§ **Activity**
Copy the listing below exactly, but skip the pictures.

§ **Supplied material**
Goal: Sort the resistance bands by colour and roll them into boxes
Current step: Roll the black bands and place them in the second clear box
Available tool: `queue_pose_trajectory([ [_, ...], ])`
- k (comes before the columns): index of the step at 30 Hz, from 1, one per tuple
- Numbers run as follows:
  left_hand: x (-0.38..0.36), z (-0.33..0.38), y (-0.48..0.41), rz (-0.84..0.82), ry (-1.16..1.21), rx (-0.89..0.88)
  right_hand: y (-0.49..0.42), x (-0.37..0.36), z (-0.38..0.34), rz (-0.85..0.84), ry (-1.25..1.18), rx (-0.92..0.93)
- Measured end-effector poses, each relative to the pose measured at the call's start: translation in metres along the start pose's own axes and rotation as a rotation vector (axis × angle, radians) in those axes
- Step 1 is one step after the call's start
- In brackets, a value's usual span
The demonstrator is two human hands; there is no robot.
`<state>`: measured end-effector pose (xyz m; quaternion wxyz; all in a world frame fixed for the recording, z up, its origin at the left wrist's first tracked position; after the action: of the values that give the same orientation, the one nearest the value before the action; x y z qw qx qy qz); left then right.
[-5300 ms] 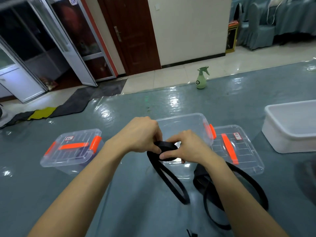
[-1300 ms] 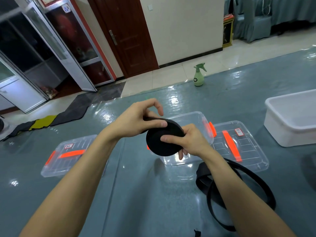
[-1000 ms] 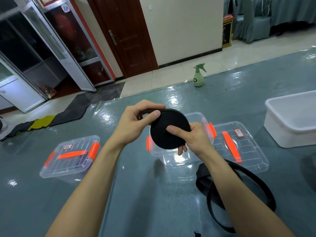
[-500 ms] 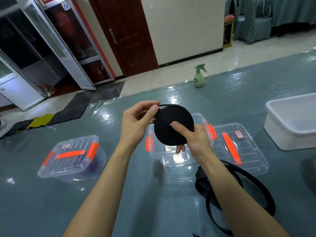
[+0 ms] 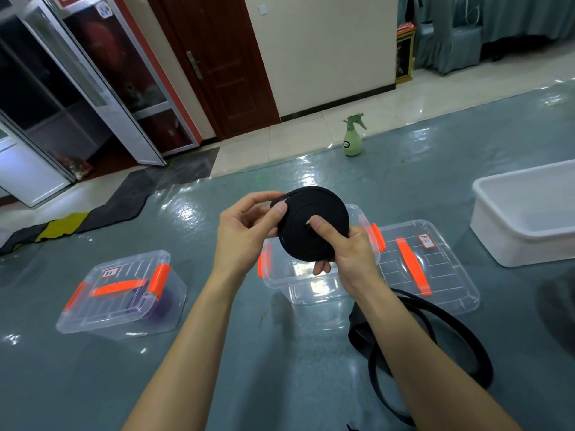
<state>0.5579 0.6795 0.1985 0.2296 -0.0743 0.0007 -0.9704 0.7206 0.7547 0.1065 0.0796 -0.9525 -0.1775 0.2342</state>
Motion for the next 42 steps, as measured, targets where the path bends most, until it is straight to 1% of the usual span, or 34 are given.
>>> queue_pose_trajectory([
  [4, -0.004, -0.003, 0.001, -0.050, 0.001, 0.045, 0.000, 0.003, 0.007, 0.021, -0.049, -0.016],
  [9, 0.000, 0.000, -0.004, -0.073, -0.046, 0.077, 0.002, -0.002, 0.017, 0.000, -0.112, -0.053],
  [12, 0.006, 0.001, -0.007, -0.071, -0.078, 0.074, 0.002, -0.006, 0.021, -0.103, -0.118, -0.098],
  [14, 0.012, 0.001, -0.009, -0.067, -0.122, 0.069, 0.002, -0.004, 0.021, -0.199, -0.019, -0.113],
  [15, 0.015, 0.001, -0.009, -0.063, -0.153, 0.065, 0.001, -0.001, 0.021, -0.222, 0.072, -0.100],
  [17, 0.021, 0.001, -0.010, -0.059, -0.221, 0.053, -0.004, 0.010, 0.017, -0.178, 0.189, -0.035],
  [19, 0.023, 0.001, -0.011, -0.067, -0.316, 0.031, -0.011, 0.019, 0.009, -0.099, 0.166, 0.063],
  [21, 0.023, 0.003, -0.012, -0.090, -0.397, 0.013, -0.017, 0.020, 0.002, -0.078, 0.156, 0.116],
  [25, 0.021, 0.007, -0.012, -0.124, -0.441, -0.004, -0.023, 0.014, -0.001, -0.092, 0.151, 0.131],
  [29, 0.020, 0.007, -0.013, -0.130, -0.474, -0.022, -0.022, 0.010, -0.003, -0.101, 0.216, 0.156],
  [35, 0.023, 0.001, -0.019, -0.126, -0.410, -0.003, -0.017, 0.014, 0.005, -0.120, 0.181, 0.090],
  [39, 0.025, -0.012, -0.025, -0.145, -0.297, 0.053, -0.017, 0.014, 0.010, -0.134, 0.119, 0.034],
  [40, 0.027, -0.015, -0.027, -0.140, -0.263, 0.068, -0.016, 0.014, 0.013, -0.165, 0.151, 0.017],
  [41, 0.029, -0.019, -0.029, -0.129, -0.224, 0.083, -0.013, 0.015, 0.016, -0.204, 0.263, 0.022],
  [42, 0.030, -0.023, -0.031, -0.112, -0.183, 0.100, -0.010, 0.017, 0.016, -0.242, 0.439, 0.057],
])
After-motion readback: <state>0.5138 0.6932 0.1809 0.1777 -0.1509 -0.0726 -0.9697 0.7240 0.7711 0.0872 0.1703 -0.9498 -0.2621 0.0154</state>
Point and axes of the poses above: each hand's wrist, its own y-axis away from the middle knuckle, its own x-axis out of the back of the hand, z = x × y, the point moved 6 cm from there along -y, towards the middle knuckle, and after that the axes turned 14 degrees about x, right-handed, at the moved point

§ **Output**
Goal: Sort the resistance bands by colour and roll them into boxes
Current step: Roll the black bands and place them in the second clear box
Available tool: `queue_pose_trajectory([ [_, ...], ])`
- k (comes before the columns): index of the step at 30 Hz, from 1, one per tuple
- Numbers run as follows:
  left_hand: x (-0.38..0.36), z (-0.33..0.38), y (-0.48..0.41), rz (-0.84..0.82), ry (-1.16..1.21), rx (-0.89..0.88)
  right_hand: y (-0.49..0.42), x (-0.37..0.36), z (-0.38..0.34), rz (-0.85..0.84), ry (-1.25..1.18), rx (-0.92..0.93)
- Measured end-effector poses, each relative to the pose measured at the call's start: translation in metres along the start pose's own axes and rotation as a rotation vector (axis × angle, radians) in those axes
- Step 1 is one step after the call's start
- In brackets, a value's usual span
The demonstrator is two human hands; there is no robot.
`<state>`: measured end-effector pose (xyz m; quaternion wxyz; all in a world frame fixed for the recording, z up, its origin at the left wrist's first tracked position; after the action: of the values that give the same orientation, the one nearest the value before the action; x y z qw qx qy qz); left then right.
[-5300 ms] 
[-1300 ms] 
[-1000 ms] 
[-500 ms] 
[+0 ms] 
<state>0.5579 0.6795 0.1985 0.2296 -0.0743 0.0007 -0.9704 0.7206 0.7547 0.1065 0.0796 -0.9525 -0.1775 0.2342</state>
Motion for the next 42 steps, as measured, targets where the path bends most, until it is straight to 1% of the usual span, or 34 are given.
>>> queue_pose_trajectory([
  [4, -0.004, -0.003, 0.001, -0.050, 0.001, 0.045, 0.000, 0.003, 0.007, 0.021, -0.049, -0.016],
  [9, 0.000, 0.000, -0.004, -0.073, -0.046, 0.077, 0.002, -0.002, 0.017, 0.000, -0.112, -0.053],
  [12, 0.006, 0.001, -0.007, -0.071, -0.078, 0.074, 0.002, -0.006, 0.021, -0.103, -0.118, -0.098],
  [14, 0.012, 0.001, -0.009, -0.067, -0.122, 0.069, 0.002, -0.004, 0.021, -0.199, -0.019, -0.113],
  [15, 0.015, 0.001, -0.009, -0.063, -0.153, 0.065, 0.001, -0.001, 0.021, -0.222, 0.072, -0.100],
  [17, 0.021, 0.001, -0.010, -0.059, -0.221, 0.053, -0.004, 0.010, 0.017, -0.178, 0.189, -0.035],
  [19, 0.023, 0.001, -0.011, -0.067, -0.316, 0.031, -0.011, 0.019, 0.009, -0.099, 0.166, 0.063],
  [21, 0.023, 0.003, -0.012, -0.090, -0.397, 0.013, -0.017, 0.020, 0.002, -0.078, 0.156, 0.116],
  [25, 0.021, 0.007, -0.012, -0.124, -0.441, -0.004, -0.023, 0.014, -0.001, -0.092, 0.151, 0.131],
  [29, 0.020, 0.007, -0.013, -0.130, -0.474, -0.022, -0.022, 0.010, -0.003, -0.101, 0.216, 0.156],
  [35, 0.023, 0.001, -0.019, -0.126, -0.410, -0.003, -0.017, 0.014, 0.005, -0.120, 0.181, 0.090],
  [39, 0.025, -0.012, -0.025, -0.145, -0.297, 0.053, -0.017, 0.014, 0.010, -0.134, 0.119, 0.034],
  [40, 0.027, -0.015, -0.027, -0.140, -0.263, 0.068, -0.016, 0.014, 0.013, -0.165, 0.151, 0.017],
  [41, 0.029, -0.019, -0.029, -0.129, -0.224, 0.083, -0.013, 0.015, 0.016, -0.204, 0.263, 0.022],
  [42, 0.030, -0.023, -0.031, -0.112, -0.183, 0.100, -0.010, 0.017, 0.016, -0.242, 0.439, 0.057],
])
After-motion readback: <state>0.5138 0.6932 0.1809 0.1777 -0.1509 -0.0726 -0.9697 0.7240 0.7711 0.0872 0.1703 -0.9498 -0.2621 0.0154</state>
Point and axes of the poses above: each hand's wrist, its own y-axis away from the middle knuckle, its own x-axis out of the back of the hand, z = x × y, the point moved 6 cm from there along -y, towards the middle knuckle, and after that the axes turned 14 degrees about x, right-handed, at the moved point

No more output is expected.